A magnifying lens revealed the bumps to be amphipods, small crustaceans with laterally compressed bodies. They are ubiquitous in the sea, estuaries, and fresh water, and there are even a few terrestrial species. The narrow shapes, antennae, and large eyes of these tiny hitchhikers readily identified them as amphipods. Determining which species they might be and what they were doing on sea robins required a bit of study.
Most of the 600 or so species of amphipods are free-living on the bottom or in the water column. However, some live intimately as commensals or even parasites with a wide range of other creatures. Many of these arrangements are species-specific and amphipod hosts include kelp (where they are responsible for gall formation), sponges, jellyfish, anemones, tube-building worms and crustaceans, salps, tunicates, sea turtles, and even whales. So it's no surprise that several different groups of amphipods have become external parasites on fishes, which they cling to with specialized hook feet.
These parasitic forms have not been studied extensively. Most that are known to science are found on slow-moving, slow-growing bottom sharks and groundfish, many of them "ambush predators" of cold or deep waters, like the goosefish, sculpin, and flounder. These amphipods settle around their hosts' mouths, gills, pectoral fins, wounds, and anal vents and have specialized mouth parts, suggesting that they feed on uneaten food, mucous, skin tissue, and fish wastes.

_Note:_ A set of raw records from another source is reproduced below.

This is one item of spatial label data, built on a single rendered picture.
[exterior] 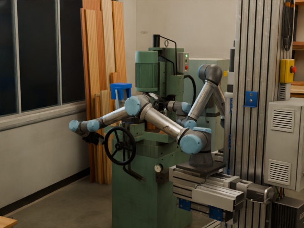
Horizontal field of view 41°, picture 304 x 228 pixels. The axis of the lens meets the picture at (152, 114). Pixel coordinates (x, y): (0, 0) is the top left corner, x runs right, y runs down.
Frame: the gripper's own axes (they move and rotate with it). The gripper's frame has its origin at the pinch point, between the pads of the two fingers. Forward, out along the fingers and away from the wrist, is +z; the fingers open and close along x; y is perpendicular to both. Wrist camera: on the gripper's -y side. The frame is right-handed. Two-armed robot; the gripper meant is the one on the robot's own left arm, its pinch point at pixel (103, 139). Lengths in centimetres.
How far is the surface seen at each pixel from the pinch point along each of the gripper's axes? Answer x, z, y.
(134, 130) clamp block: 17.4, 9.0, -12.5
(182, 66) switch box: 27, 32, -78
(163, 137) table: 36.4, 19.3, -13.6
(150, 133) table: 25.4, 18.5, -14.9
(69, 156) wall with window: -126, 106, 0
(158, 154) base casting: 32.2, 26.5, -1.6
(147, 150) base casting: 22.7, 25.4, -3.0
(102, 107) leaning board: -99, 100, -59
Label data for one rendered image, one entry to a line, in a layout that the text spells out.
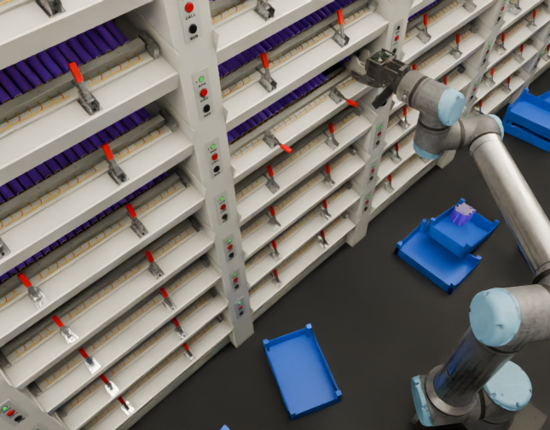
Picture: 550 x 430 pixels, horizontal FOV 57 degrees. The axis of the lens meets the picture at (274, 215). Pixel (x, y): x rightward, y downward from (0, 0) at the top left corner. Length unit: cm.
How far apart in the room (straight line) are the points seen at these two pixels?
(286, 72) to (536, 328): 82
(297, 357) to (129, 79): 136
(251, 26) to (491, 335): 82
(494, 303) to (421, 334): 106
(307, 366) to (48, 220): 126
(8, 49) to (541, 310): 106
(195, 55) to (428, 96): 64
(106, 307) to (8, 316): 26
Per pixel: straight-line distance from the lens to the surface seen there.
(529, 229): 131
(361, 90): 161
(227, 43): 111
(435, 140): 147
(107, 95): 101
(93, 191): 111
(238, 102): 124
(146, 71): 104
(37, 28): 87
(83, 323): 139
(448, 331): 221
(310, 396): 201
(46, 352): 140
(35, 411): 153
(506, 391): 171
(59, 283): 124
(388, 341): 213
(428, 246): 240
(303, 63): 136
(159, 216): 128
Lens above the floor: 191
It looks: 52 degrees down
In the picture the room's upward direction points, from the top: 3 degrees counter-clockwise
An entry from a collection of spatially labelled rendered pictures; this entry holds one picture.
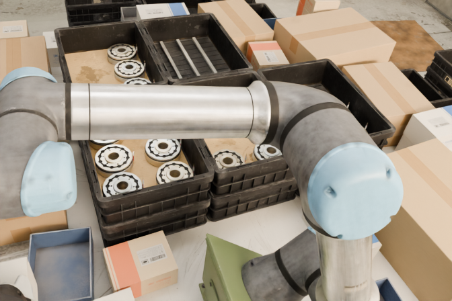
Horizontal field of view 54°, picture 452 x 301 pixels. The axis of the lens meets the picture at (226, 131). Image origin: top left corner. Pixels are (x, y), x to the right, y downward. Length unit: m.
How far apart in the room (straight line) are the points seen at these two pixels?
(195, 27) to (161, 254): 0.96
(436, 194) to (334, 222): 0.80
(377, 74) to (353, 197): 1.27
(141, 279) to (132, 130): 0.62
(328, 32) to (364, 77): 0.26
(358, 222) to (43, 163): 0.38
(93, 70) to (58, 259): 0.68
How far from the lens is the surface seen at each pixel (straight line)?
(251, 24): 1.91
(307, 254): 0.98
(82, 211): 1.37
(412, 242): 1.30
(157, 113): 0.58
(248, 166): 1.18
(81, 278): 1.25
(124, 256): 1.19
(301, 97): 0.64
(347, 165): 0.54
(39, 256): 1.31
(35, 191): 0.48
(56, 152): 0.49
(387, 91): 1.72
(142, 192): 1.10
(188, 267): 1.25
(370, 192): 0.56
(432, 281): 1.31
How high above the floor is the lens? 1.79
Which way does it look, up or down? 43 degrees down
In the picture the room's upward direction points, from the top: 8 degrees clockwise
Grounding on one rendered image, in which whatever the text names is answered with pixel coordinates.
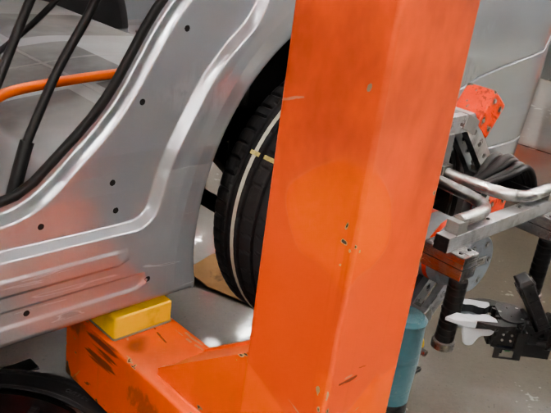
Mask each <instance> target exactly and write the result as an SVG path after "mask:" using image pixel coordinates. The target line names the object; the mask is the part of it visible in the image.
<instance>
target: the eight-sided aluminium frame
mask: <svg viewBox="0 0 551 413"><path fill-rule="evenodd" d="M479 123H480V121H479V120H478V119H477V117H476V113H474V112H471V111H467V110H464V109H462V108H459V107H456V108H455V112H454V116H453V123H452V126H451V130H450V133H451V134H455V139H454V142H453V145H454V147H455V150H456V152H457V154H458V157H459V160H460V162H461V163H462V167H463V169H464V174H466V175H470V176H472V177H473V176H474V175H475V173H476V172H477V171H478V169H479V168H480V166H481V165H482V163H483V162H484V161H485V159H486V158H487V157H488V155H490V151H489V149H488V147H487V144H486V141H485V138H484V135H483V133H482V131H481V129H480V127H479V126H478V124H479ZM470 209H471V204H470V203H469V202H466V201H464V200H462V199H461V198H458V201H457V205H456V208H455V212H454V216H455V215H456V214H459V213H462V212H464V211H468V210H470ZM434 285H435V282H434V281H432V280H430V279H428V278H427V277H425V276H423V277H422V279H421V281H420V282H419V283H418V285H417V286H416V287H415V289H414V291H413V295H412V301H411V305H410V306H413V307H416V308H417V309H418V310H420V311H421V312H422V313H423V314H424V315H425V316H426V318H427V319H428V322H429V321H430V320H431V317H432V315H433V314H434V312H435V310H436V309H437V308H438V306H439V304H440V303H441V302H442V301H443V299H444V295H445V292H446V288H447V285H440V284H436V285H435V287H434ZM433 287H434V289H433V290H432V291H431V293H430V295H429V296H428V298H427V299H426V300H425V301H424V299H425V298H426V296H427V295H428V293H429V292H430V290H431V289H432V288H433ZM423 301H424V303H423V304H422V302H423Z"/></svg>
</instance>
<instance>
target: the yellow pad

Under the microscope the sea robin hitchhikers look a lot like other shrimplike members of the group, but with large, dark red, multifaceted eyes. They also have sizable hooked appendages that allow them to cling tenaciously to their hosts. They are members of Lafystiidae ("to swallow greedily"), an amphipod family that was first identified in 1888 off Nova Scotia as parasitic on fishes.
Determining the species of sea robin amphipods required expert opinion on a number of microscopic details of amphipod anatomy. They were eventually identified as male and female Lafystius frameae by Anne Frame, the Sandy Hook Marine Lab biologist who first recorded the species from samples taken from a New Jersey offshore sludge dumpsite in 1970. It was presumed at that time that they were parasitic, but the host fish was not known until now.

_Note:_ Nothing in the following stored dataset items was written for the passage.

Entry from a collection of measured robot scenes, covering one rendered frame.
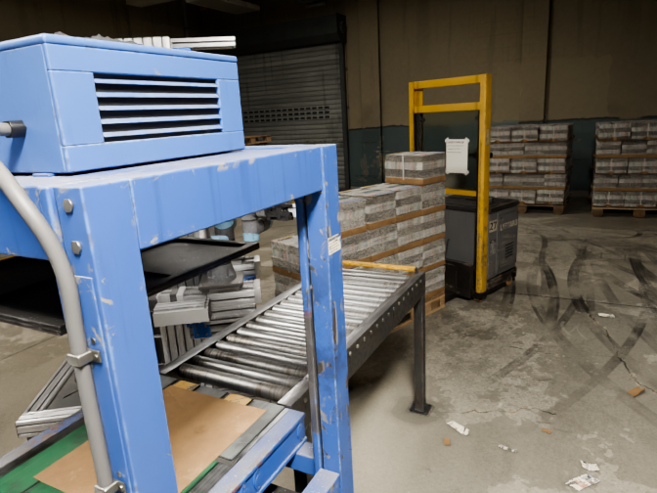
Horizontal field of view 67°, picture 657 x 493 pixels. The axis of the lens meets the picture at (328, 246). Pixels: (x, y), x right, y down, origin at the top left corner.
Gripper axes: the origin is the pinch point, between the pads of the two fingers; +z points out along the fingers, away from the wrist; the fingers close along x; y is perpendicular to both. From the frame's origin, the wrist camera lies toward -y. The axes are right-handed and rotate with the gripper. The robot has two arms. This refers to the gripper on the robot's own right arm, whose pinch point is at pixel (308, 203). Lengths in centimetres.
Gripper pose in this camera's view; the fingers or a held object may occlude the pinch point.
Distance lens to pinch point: 221.8
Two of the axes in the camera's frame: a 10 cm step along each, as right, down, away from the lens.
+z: 9.5, 0.3, -3.1
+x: -3.1, 1.3, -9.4
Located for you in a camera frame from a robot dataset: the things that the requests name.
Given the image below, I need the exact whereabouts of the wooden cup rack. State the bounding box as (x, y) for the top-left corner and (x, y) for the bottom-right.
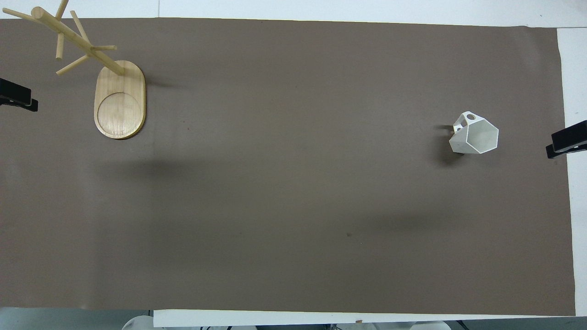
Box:
(2, 0), (146, 140)

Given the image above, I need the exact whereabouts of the white hexagonal cup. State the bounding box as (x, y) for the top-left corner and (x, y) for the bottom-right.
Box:
(449, 111), (499, 155)

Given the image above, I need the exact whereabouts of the black right clamp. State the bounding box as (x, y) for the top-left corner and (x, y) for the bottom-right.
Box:
(545, 120), (587, 160)

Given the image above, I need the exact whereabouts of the black clamp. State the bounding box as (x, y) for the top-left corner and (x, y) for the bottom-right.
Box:
(545, 120), (587, 160)
(0, 78), (39, 112)

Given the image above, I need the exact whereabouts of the black left clamp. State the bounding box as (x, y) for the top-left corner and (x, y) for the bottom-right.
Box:
(0, 78), (39, 112)

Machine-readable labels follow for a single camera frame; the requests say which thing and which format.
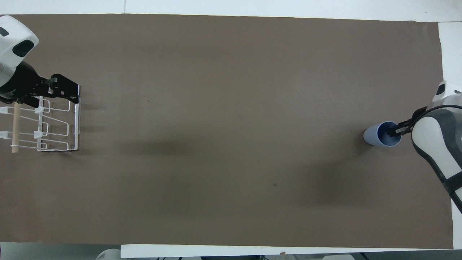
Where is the white wire cup holder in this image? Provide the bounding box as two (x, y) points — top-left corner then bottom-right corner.
(0, 95), (80, 153)

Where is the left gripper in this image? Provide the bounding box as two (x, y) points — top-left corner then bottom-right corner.
(0, 61), (50, 101)

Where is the black cable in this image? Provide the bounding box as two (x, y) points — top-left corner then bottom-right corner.
(411, 104), (462, 125)

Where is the blue cup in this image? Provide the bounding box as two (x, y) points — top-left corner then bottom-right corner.
(363, 121), (402, 147)

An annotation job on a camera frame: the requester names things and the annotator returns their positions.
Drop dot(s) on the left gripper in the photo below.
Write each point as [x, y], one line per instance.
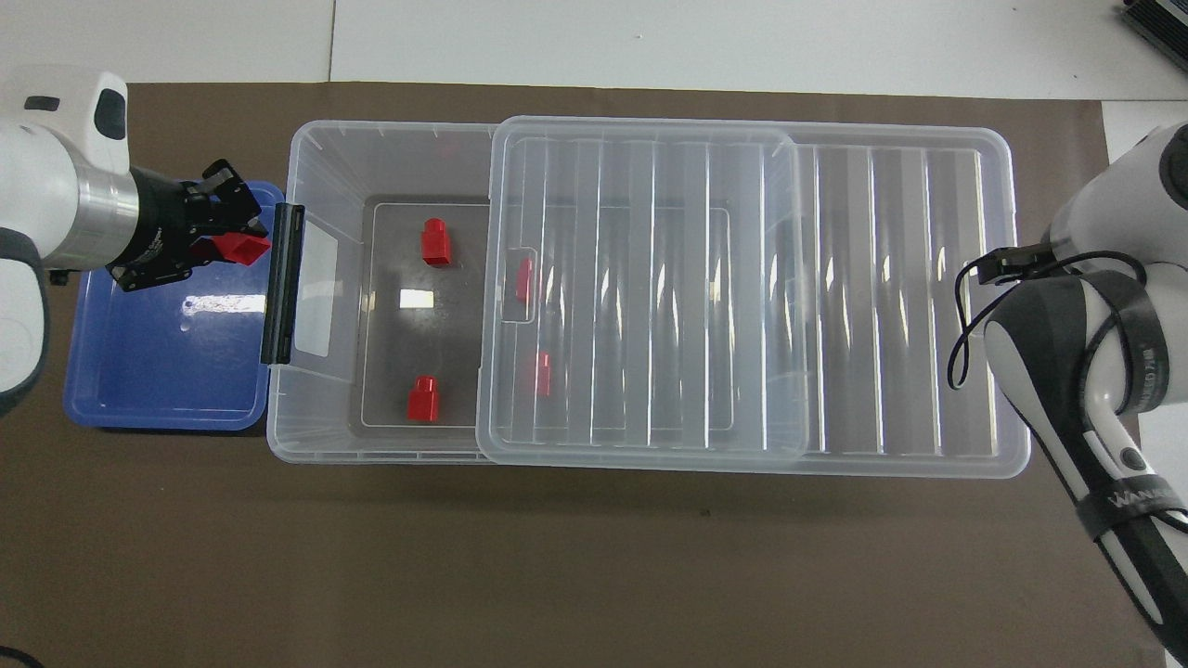
[158, 227]

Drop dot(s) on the red block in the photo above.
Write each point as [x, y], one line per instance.
[423, 401]
[435, 243]
[543, 375]
[525, 282]
[246, 248]

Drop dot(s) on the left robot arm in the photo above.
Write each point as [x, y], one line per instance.
[46, 186]

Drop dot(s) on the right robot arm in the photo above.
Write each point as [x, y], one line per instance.
[1086, 353]

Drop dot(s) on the black box latch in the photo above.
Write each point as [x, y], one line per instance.
[281, 288]

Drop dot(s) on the clear plastic storage box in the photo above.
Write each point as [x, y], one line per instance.
[316, 408]

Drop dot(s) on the blue plastic tray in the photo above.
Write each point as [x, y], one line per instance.
[158, 362]

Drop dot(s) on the clear ribbed plastic lid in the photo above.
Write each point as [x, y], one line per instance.
[650, 297]

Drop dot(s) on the dark ribbed device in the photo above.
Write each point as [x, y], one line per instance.
[1158, 19]

Sea robins are not noted in the scientific literature as being particularly bothered by diseases or parasites. References seem to indicate that only internal parasites like nematodes, cestodes and trematodes have been identified in them. This is likely related to the fact that since sea robins are not an important commercial species, no one has taken the time for a close look. We tend to forget that "every dog has a few fleas," especially in the sea, and often when examining the different possible lifestyles available to marine life - drifters, free swimmers, or bottom dwellers - the parasite is overlooked. In fact, simple arithmatic dictates that animals living a parasitic existence must be the most numerous creatures on earth. So life may not be as carefree for the sea robin as it seems. And it's no surprise to me that they are bothered by these "fleas" and probably other inconveniences. Some day a budding ichthyologist in search of a project will make a career out of studying sea robins or their parasites and discover that they are as exciting as many of our larger, more thoroughly studied species.
For now, those of us who are friends or foes of the "cock" robins will be satisfied (for different reasons) with the knowledge that as of September 1992, Lafystius framae, which greedily feeds, finally has a home, and that Prionotus, that greedy old bait-stealer, has a parasite.
Something to think about:
- What is a creel?
- Why conduct "creel" surveys?
- What is the purpose of the modified fins of the sea robin?
- How might this fish make noise?
- Why might making noise be a part of this fish's life style?
- What are the advantages of using Latin names to describe a creature?